Ils sont moins nombreux, mais quelques-uns de nos lecteurs disent avoir choisi de continuer à vivre normalement. « On ne peut pas arrêter de vivre, il faut bien aller travailler », écrit Isabelle qui habite à la frontière avec l’Italie et prend tous les jours un TER dont le terminus est en Italie.

Même état d’esprit pour Elisabeth : « Si ça doit arriver, ça arrivera, ce n’est pas le port d’un masque qui changera quelque chose. Je ne vais pas me pourrir la vie », tranche-t-elle. « La peur n’évite pas le danger, carpe diem », philosophe Anne qui vit pourtant dans le Sud. « Pas de crainte particulière, pas de masque, pas de changement d’habitudes. »

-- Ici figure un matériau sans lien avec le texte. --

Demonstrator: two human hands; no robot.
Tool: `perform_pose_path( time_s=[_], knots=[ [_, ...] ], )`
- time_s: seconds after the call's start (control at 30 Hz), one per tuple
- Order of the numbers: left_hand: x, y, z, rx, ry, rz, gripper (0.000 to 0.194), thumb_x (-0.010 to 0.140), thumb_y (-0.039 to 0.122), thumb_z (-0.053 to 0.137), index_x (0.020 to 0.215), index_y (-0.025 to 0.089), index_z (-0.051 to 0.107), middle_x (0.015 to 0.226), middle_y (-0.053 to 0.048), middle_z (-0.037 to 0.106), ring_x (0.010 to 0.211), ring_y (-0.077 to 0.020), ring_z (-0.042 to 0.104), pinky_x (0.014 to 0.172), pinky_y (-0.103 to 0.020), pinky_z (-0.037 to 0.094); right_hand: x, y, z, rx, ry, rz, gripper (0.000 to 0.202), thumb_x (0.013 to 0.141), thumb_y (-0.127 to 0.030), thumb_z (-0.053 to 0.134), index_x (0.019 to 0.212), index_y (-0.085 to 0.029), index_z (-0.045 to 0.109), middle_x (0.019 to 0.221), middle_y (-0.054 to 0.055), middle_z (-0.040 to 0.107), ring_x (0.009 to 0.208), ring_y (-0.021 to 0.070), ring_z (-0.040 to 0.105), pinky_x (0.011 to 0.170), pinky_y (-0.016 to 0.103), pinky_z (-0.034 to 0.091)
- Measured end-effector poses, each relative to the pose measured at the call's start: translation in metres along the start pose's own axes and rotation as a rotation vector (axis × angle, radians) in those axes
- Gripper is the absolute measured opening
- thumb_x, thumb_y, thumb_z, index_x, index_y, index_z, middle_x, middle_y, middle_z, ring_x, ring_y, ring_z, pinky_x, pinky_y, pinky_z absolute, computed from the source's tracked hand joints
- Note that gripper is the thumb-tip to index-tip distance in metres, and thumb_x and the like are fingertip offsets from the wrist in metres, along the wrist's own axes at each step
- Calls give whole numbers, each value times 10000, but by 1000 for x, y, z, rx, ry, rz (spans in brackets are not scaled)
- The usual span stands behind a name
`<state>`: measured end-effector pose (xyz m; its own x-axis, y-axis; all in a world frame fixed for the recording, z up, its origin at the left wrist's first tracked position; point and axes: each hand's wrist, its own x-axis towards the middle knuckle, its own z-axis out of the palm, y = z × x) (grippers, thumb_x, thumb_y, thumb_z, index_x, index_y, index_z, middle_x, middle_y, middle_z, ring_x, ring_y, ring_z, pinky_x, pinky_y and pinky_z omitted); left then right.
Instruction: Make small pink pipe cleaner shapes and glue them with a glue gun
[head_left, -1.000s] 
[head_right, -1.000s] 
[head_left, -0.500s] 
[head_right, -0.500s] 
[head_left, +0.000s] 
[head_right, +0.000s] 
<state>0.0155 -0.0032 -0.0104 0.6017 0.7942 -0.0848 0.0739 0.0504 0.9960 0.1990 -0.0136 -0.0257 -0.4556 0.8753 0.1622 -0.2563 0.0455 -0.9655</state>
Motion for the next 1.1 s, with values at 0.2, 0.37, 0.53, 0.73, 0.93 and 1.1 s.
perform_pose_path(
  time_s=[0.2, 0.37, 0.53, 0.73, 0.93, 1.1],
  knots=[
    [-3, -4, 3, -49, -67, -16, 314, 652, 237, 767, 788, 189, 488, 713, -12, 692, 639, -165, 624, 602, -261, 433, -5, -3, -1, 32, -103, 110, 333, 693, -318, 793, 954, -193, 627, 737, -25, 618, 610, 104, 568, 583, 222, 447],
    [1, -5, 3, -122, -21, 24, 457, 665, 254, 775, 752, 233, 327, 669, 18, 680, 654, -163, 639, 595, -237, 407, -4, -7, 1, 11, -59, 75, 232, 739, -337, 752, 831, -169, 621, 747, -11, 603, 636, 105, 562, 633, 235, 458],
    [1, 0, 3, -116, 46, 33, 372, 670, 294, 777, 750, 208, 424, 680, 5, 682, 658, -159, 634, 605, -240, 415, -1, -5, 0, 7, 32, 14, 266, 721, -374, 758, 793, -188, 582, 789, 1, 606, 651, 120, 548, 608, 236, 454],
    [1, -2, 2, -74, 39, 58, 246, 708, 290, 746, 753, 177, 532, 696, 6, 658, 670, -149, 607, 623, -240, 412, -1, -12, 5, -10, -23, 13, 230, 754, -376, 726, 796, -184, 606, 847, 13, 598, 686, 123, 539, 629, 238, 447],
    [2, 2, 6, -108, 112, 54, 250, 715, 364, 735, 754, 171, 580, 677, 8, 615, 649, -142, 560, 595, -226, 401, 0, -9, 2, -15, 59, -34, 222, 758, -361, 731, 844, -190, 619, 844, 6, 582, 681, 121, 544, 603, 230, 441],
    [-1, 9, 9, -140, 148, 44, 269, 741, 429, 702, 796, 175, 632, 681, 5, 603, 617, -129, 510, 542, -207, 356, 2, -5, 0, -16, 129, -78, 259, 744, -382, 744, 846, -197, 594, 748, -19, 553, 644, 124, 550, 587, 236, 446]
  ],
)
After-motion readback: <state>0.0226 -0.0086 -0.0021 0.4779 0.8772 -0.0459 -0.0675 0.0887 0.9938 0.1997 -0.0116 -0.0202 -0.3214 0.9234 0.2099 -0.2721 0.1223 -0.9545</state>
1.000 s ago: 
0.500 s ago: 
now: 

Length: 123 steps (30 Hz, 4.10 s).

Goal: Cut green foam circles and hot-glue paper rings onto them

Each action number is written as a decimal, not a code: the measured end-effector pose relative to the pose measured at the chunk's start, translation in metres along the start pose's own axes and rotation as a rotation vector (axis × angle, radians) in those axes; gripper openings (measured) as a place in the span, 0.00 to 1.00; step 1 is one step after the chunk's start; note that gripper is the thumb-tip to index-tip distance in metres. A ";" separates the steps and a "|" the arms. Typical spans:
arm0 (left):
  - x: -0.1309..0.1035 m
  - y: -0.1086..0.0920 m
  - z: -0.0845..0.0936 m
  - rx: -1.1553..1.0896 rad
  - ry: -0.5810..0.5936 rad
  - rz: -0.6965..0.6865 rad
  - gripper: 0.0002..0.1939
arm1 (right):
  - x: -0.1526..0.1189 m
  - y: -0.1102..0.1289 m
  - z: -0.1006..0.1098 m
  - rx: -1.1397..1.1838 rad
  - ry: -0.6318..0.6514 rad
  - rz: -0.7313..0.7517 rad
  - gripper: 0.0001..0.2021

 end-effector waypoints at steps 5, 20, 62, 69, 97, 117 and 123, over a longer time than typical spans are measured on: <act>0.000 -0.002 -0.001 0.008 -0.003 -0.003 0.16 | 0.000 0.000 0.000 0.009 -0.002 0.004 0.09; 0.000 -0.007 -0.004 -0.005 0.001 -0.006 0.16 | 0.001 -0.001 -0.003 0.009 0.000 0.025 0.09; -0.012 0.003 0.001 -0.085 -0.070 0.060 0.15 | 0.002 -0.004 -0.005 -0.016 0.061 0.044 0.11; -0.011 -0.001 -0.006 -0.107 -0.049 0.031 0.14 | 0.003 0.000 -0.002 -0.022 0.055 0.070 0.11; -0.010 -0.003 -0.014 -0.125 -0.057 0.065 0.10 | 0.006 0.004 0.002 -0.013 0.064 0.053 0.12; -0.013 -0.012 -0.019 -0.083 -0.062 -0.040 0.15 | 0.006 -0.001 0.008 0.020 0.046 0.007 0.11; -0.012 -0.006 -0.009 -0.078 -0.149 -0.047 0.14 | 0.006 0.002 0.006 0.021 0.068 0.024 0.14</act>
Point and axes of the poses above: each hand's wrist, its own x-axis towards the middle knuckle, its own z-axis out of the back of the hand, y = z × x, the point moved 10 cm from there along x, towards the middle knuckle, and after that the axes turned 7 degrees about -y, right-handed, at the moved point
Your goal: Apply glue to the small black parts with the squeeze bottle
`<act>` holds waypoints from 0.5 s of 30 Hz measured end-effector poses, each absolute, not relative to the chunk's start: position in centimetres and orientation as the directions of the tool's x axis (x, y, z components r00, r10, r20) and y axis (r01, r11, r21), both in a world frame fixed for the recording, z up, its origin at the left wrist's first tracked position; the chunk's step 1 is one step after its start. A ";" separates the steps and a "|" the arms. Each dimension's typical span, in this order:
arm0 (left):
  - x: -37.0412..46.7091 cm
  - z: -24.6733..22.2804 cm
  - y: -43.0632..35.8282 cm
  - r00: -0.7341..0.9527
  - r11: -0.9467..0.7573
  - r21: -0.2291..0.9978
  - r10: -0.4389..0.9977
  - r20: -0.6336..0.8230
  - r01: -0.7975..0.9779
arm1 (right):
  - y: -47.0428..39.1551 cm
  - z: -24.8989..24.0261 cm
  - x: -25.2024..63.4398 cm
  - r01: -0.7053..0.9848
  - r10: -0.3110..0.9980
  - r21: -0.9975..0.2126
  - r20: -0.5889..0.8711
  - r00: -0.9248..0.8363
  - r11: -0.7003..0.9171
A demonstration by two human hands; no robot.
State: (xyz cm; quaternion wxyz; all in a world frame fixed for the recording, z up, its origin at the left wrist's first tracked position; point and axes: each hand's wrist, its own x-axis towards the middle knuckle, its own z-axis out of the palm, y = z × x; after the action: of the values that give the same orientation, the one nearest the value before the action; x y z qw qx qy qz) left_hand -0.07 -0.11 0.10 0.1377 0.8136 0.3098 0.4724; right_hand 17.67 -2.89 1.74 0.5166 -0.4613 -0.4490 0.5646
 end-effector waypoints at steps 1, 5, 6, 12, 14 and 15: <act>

« La psychose, très peu pour moi ! On en fait trop, la grippe tue énormément de personnes à travers le monde et on n’en fait pas autant », estime Audrey. Jean-Michel trouve aussi qu’on « en fait trop à propos du Covid-19, les médias d’information sont anxiogènes avec cette maladie. »

Ce qui inquiète le plus Nathalie qui se dit fataliste, c’est « la bêtise des gens qui s’affolent pour des raisons totalement incroyables. Si je dois attraper le virus, je l’attraperai. »

« Il ne faut pas tomber dans une psychose inutile », conclut Albert qui vit pourtant à Menton, à la frontière italienne.